Cambridge University Press (CUP)
Title: Savonarola and the Renaissance
Description:
The contrast between Savonarola and his times was not as vivid as had been imagined.
Much of what he stood for was but the logical corollary to many of the aspirations of Renaissance men, a fact which explains in more than one way the success he enjoyed in the Florence of the Medici.
Such a success in that town is even more remarkable when one realises that Savonarola was not a Florentine by birth.
This must be pointed out, since the inhabitants of Florence looked down upon the other Italians as inferior beings, who behaved boorishly and spoke in absurdly ridiculous dialects.
He came instead from Ferrara in north Italy.

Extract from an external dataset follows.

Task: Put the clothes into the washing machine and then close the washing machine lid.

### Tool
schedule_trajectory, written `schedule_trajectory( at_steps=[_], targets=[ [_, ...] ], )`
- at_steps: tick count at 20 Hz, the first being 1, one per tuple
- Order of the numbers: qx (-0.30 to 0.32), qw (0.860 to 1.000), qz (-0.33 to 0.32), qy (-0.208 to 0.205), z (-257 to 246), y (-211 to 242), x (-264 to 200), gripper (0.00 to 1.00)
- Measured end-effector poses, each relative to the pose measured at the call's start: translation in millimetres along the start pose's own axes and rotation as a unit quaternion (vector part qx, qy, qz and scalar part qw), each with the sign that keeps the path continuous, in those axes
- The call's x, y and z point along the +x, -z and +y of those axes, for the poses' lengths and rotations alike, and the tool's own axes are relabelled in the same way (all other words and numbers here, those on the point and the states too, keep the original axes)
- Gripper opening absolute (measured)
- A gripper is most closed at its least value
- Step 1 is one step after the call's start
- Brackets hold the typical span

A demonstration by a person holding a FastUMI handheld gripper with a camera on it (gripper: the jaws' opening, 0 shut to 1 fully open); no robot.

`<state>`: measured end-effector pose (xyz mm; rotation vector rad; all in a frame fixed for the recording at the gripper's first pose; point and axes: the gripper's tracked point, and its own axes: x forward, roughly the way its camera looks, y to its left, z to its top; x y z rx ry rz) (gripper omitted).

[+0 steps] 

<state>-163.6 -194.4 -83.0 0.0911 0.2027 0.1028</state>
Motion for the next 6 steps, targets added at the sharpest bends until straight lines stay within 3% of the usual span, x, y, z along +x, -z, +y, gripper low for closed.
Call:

Now during the fifteenth century Ferrara was in more than one way the capital of the north Italian Renaissance.
Yet Savonarola’s home atmosphere was by no means that of Cossa’s dazzling frescoes in the Schifanoia palace.
What instead dominated it was the rigid puritanism of his grandfather, the court physician Michele Savonarola, a narrow scholar still intellectually in the middle ages.
Michele saw to his grandson’s upbringing, and from him the young Savonarola acquired a remarkable taste for Holy Scripture.
Still the attraction of Petrarch’s love lyric did not by-pass him altogether.